What you should do: Copy word for word the lines from the start of the records through the line that contains "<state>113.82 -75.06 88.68", both included.

Material for this task:
§
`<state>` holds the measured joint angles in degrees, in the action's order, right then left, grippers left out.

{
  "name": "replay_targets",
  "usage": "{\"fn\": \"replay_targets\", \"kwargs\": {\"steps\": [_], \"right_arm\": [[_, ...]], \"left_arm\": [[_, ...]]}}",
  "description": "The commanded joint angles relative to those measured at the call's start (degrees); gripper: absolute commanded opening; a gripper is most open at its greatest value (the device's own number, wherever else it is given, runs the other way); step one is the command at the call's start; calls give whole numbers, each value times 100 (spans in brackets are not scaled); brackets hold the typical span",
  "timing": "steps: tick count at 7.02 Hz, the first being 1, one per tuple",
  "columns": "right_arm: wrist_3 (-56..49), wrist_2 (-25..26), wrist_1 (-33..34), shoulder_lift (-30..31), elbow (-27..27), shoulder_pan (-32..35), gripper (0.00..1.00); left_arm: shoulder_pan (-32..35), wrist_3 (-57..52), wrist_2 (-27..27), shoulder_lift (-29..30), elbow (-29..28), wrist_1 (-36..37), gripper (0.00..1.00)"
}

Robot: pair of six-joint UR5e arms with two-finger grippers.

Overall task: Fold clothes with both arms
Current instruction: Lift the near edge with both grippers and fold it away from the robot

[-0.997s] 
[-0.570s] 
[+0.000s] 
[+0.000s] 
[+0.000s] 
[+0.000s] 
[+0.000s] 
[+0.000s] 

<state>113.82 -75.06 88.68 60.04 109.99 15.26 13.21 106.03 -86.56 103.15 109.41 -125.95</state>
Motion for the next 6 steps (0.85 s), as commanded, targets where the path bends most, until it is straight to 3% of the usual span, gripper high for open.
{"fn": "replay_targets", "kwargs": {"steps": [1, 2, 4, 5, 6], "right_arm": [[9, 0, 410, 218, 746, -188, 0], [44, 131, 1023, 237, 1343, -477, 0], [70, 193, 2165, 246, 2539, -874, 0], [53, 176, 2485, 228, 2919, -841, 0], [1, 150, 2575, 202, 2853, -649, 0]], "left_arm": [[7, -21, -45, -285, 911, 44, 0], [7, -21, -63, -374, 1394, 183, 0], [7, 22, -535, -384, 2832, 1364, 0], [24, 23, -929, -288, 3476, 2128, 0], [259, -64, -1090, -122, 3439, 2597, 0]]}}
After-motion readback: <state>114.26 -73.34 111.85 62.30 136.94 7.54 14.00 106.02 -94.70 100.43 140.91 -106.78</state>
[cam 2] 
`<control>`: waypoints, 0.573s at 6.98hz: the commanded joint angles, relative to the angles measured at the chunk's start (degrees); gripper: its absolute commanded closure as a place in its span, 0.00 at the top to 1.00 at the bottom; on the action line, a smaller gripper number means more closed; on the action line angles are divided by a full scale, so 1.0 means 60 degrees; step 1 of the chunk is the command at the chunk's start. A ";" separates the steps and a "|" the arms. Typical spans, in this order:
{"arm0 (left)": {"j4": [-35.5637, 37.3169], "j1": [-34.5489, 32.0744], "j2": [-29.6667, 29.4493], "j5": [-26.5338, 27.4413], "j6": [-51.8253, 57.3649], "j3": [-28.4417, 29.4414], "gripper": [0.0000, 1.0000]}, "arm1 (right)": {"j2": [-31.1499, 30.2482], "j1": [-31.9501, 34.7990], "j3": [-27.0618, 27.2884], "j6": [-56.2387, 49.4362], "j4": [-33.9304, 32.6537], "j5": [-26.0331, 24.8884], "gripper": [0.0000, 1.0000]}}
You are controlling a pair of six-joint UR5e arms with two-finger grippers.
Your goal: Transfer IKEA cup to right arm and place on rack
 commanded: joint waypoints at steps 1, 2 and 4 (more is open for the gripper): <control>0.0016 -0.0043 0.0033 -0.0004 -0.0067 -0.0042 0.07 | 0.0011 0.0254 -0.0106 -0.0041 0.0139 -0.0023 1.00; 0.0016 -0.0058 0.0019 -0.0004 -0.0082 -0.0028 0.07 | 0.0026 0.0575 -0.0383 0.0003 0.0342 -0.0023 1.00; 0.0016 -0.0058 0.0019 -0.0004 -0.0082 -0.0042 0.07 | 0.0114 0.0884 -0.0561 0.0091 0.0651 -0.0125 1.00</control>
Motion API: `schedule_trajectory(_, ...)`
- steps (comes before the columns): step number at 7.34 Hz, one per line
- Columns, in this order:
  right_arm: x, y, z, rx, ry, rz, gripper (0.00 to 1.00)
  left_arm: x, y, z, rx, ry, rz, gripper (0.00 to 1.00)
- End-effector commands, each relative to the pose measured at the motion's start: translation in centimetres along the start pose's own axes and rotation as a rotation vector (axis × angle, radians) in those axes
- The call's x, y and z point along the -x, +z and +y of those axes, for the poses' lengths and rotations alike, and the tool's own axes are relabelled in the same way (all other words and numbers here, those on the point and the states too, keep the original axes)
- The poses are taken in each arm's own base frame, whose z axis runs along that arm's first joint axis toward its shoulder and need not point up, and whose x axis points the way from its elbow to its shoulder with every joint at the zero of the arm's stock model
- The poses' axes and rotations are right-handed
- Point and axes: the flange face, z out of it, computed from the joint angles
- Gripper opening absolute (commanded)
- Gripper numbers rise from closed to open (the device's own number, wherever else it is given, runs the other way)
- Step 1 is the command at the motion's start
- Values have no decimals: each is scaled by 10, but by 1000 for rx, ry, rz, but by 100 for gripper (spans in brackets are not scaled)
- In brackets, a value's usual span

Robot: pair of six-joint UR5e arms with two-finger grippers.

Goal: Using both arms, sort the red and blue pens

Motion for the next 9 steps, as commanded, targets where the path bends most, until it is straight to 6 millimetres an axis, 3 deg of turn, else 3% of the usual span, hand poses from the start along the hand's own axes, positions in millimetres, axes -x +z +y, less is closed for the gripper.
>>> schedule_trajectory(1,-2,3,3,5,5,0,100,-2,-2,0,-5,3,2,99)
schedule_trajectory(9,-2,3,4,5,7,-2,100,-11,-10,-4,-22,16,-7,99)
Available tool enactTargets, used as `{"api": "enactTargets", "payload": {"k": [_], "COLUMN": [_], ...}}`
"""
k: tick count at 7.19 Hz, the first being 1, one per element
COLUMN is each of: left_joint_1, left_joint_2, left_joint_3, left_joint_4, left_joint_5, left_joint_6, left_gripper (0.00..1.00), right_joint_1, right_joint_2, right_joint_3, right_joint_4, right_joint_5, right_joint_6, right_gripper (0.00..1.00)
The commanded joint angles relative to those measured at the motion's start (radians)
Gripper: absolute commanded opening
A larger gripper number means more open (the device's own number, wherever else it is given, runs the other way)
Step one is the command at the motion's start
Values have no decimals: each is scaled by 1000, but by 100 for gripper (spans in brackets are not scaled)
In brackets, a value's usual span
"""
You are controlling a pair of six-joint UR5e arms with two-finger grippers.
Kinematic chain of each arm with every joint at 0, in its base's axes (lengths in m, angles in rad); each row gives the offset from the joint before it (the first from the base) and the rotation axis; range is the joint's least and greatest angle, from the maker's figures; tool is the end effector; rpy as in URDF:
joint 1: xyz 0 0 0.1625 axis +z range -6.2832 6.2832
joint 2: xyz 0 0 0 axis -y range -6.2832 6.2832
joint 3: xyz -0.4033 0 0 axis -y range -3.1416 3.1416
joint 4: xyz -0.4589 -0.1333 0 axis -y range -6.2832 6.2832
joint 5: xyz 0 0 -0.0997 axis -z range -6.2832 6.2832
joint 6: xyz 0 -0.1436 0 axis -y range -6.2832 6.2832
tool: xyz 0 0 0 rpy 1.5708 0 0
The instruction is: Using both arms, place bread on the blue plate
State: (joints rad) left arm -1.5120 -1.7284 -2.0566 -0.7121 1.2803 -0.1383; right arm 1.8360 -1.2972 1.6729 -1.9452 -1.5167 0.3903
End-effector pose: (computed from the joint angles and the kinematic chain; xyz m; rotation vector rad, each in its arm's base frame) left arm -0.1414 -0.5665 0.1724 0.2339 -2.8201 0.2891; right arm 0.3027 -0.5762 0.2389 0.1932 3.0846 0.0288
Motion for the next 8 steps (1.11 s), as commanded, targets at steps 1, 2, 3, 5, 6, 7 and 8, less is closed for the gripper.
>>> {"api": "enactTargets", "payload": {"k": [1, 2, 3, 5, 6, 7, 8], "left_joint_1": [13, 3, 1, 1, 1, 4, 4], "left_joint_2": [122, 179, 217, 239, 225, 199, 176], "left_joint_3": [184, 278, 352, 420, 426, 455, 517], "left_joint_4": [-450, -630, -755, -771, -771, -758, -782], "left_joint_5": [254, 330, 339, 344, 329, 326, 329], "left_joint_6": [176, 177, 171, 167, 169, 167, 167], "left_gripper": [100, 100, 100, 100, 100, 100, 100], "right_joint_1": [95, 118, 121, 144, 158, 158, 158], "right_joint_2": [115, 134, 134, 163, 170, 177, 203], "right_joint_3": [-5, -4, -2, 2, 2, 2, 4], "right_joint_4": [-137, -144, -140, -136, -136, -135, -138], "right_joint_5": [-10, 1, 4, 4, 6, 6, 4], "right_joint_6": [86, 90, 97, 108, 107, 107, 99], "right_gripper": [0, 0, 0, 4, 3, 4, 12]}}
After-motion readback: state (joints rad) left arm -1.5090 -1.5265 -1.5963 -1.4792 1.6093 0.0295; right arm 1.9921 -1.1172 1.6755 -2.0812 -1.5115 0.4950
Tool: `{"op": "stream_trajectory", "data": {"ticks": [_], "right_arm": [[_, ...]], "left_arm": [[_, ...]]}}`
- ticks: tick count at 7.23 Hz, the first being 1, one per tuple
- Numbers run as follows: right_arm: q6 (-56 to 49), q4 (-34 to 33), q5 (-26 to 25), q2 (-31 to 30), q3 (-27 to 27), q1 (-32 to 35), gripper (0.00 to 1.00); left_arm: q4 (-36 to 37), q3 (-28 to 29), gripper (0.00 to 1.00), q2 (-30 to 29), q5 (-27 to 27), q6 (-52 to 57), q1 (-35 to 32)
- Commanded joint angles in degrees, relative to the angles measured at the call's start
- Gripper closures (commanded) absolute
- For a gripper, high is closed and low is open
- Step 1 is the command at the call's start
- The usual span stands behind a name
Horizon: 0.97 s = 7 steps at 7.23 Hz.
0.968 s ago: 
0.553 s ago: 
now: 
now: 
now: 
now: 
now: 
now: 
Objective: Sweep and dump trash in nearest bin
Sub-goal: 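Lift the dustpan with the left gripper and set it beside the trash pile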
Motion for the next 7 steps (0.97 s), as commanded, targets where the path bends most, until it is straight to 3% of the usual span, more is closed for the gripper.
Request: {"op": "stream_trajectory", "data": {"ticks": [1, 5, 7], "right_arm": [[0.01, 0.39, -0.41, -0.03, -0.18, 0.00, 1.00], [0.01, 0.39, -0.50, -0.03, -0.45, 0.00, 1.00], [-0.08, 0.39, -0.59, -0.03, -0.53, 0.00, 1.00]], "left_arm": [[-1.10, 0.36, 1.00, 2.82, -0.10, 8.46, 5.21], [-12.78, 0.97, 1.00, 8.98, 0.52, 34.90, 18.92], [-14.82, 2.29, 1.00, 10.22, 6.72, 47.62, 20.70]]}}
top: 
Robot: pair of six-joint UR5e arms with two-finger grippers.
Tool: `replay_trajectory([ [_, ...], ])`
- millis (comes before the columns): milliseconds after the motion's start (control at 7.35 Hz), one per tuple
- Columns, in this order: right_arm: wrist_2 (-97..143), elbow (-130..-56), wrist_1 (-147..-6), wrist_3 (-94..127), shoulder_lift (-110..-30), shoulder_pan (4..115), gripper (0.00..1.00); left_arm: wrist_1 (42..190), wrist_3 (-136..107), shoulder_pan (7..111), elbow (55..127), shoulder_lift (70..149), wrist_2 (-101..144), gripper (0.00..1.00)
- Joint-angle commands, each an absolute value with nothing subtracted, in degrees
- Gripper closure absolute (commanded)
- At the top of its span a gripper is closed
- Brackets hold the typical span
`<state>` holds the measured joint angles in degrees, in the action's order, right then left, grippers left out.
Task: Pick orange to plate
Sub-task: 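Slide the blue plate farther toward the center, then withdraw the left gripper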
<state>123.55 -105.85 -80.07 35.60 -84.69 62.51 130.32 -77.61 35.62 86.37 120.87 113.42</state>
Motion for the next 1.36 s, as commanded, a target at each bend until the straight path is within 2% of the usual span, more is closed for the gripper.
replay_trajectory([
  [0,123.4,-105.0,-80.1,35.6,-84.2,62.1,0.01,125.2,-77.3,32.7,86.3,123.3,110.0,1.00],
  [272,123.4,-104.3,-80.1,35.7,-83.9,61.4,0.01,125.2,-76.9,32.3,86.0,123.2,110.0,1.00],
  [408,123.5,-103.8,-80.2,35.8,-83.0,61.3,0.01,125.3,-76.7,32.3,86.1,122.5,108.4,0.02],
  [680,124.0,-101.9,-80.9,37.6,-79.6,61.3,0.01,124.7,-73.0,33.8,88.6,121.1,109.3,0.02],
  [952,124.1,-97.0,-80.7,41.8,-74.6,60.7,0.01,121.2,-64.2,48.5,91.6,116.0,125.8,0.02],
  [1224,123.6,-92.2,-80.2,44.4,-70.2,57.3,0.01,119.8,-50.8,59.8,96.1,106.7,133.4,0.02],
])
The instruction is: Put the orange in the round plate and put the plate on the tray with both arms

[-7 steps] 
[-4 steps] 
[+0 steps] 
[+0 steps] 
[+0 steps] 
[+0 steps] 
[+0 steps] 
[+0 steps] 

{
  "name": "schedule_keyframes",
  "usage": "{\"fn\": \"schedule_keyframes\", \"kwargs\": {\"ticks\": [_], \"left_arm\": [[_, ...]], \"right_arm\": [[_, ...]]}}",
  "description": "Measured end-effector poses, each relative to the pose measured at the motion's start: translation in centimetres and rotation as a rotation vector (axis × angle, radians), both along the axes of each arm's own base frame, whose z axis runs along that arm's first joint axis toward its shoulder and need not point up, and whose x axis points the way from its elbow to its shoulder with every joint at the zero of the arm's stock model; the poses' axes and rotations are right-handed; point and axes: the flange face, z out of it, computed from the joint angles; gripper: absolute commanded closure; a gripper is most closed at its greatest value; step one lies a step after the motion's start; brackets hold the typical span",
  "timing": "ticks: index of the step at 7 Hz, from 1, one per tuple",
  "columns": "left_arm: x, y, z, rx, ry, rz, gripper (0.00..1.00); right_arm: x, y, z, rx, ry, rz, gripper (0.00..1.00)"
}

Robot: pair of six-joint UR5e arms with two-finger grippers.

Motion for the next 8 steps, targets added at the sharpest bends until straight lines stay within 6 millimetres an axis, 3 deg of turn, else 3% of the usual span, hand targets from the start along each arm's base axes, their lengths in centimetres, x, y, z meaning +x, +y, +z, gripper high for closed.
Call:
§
Result:
`<state>` holds the measured joint angles in degrees, in the action's order, right then left, grippers left out.

{
  "name": "replay_targets",
  "usage": "{\"fn\": \"replay_targets\", \"kwargs\": {\"steps\": [_], \"right_arm\": [[_, ...]], \"left_arm\": [[_, ...]]}}",
  "description": "The commanded joint angles relative to those measured at the call's start (degrees); gripper: absolute commanded opening; a gripper is most open at its greatest value (the device's own number, wherever else it is given, runs the other way); step one is the command at the call's start; calls give whole numbers, each value times 100 (spans in brackets are not scaled); brackets hold the typical span",
  "timing": "steps: tick count at 7.02 Hz, the first being 1, one per tuple",
  "columns": "right_arm: wrist_3 (-56..49), wrist_2 (-25..26), wrist_1 (-33..34), shoulder_lift (-30..31), elbow (-27..27), shoulder_pan (-32..35), gripper (0.00..1.00); left_arm: shoulder_pan (-32..35), wrist_3 (-57..52), wrist_2 (-27..27), shoulder_lift (-29..30), elbow (-29..28), wrist_1 (-36..37), gripper (0.00..1.00)"
}

Robot: pair of six-joint UR5e arms with two-finger grippers.

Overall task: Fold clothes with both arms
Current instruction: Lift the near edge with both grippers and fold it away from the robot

[-0.997s] 
[-0.570s] 
[+0.000s] 
[+0.000s] 
[+0.000s] 
[+0.000s] 
[+0.000s] 
[+0.000s] 

<state>113.82 -75.06 88.68 60.04 109.99 15.26 13.21 106.03 -86.56 103.15 109.41 -125.95</state>

The required output has been given.